DIRECTIONS FOR THIS TASK: Check each line of the material, and show the ones that include the word "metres".

DATASET CONTENT:
»»

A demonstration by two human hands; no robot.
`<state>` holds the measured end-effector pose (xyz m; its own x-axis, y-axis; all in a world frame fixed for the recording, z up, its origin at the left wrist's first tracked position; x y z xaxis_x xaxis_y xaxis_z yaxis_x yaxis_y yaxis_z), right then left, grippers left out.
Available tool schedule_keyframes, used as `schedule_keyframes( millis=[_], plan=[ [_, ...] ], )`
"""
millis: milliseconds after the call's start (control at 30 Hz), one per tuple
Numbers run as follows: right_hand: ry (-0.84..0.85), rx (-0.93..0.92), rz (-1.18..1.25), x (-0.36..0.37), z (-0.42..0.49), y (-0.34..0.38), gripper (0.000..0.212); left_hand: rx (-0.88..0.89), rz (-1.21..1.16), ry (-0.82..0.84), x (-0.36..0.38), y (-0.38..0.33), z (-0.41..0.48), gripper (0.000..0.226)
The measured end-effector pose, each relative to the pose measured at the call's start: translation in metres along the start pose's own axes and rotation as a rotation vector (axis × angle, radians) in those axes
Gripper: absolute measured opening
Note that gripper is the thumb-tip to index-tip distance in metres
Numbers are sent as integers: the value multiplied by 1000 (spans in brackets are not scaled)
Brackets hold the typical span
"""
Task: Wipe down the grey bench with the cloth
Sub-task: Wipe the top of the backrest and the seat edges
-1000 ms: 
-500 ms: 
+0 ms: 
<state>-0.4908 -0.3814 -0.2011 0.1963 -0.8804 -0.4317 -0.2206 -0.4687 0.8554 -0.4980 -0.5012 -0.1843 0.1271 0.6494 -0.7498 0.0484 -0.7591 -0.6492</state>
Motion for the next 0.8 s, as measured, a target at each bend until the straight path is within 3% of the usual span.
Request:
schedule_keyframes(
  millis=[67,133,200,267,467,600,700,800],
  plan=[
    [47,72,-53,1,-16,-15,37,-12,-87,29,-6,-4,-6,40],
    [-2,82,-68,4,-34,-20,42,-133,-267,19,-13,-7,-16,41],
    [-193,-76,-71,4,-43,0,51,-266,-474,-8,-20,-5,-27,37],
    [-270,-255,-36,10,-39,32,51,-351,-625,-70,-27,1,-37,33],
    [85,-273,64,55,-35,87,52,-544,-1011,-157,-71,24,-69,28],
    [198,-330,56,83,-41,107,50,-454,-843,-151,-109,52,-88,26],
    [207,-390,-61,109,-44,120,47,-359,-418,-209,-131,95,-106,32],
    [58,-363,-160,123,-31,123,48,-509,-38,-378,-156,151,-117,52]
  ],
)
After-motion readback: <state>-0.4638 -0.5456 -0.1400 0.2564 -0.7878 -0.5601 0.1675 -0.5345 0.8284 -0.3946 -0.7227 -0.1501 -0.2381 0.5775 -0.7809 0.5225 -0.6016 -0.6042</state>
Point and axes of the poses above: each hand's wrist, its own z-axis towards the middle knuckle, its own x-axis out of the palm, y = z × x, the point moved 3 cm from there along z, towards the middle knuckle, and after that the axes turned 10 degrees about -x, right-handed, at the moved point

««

SOLUTION FOR THIS EXERCISE:
The measured end-effector pose, each relative to the pose measured at the call's start: translation in metres along the start pose's own axes and rotation as a rotation vector (axis × angle, radians) in those axes
Note that gripper is the thumb-tip to index-tip distance in metres

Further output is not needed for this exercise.